- **WORK ORDER**: Would you retype the listing word for word, skipping its pictures?

──────

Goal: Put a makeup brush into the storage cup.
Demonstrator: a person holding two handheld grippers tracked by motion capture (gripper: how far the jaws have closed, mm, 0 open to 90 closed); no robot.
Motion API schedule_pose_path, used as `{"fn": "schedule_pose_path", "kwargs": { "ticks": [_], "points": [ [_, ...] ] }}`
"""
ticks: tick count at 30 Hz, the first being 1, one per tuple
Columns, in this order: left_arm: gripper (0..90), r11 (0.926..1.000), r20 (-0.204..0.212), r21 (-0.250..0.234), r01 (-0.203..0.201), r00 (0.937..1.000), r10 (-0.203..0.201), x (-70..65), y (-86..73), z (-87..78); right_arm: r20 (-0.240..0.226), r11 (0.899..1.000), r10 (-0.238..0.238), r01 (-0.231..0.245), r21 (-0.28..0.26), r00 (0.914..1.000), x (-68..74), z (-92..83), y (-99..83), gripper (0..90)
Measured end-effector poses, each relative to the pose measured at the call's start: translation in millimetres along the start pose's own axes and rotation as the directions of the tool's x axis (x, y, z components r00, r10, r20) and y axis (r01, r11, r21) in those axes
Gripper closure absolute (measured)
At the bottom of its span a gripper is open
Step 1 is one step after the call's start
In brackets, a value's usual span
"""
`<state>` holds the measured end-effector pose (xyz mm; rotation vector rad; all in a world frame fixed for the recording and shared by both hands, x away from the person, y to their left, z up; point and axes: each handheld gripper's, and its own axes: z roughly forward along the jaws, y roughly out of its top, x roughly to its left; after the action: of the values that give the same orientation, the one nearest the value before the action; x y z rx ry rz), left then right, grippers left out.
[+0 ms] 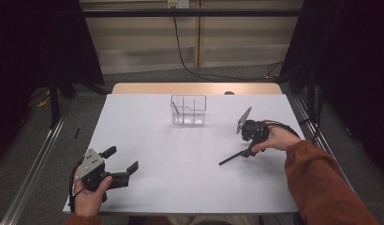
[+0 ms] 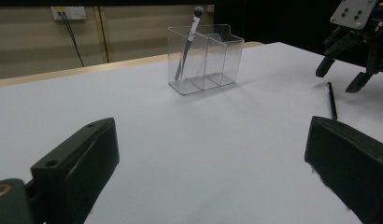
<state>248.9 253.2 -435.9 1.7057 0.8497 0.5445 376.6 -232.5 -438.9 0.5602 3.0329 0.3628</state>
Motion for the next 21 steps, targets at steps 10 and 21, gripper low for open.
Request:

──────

- **SOLUTION FOR THIS PROBLEM**:
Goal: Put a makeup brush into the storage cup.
Demonstrator: a person holding two handheld grippers tracked by motion capture (gripper: how far the jaws have closed, mm, 0 open to 90 closed); no robot.
Motion API schedule_pose_path, used as `{"fn": "schedule_pose_path", "kwargs": { "ticks": [_], "points": [ [_, ...] ] }}`
"""
ticks: tick count at 30 Hz, the first being 1, one per tuple
Columns, in this order: left_arm: gripper (0..90), r11 (0.926..1.000), r20 (-0.204..0.212), r21 (-0.250..0.234), r01 (-0.203..0.201), r00 (0.937..1.000), r10 (-0.203..0.201), x (-70..65), y (-86..73), z (-87..78); right_arm: r20 (-0.240..0.226), r11 (0.899..1.000), r10 (-0.238..0.238), r01 (-0.231..0.245), r21 (-0.28..0.26), r00 (0.914..1.000), x (-68..74), z (-92..83), y (-99..83), gripper (0..90)
Measured end-effector poses, each relative to the pose measured at the call's start: translation in millimetres along the start pose's own axes and rotation as the directions of the tool's x axis (x, y, z components r00, r10, r20) and y axis (r01, r11, r21) in those axes
Gripper closure absolute (measured)
At the bottom of its span a gripper is open
Step 1 is one step after the call's start
In brackets, a value's usual span
"""
`<state>` holds the measured end-effector pose (xyz mm; rotation vector rad; all in a world frame fixed for the recording and shared by both hands, x away from the person, y to their left, z up; point and axes: each handheld gripper's, and its own axes: z roughly forward along the jaws, y roughly out of its top, x roughly to its left; after the action: of the values that give the same orientation, the one nearest the value before the action; x y z rx ry rz), left then right, grippers left out.
[+0 ms] 
[+0 ms] 
<state>248.9 253.2 -435.9 1.7057 0.8497 0.5445 376.6 -232.5 -438.9 0.5602 3.0329 0.3628</state>
Motion for the next 21 steps, targets at steps 10 and 21, gripper low for open.
Request:

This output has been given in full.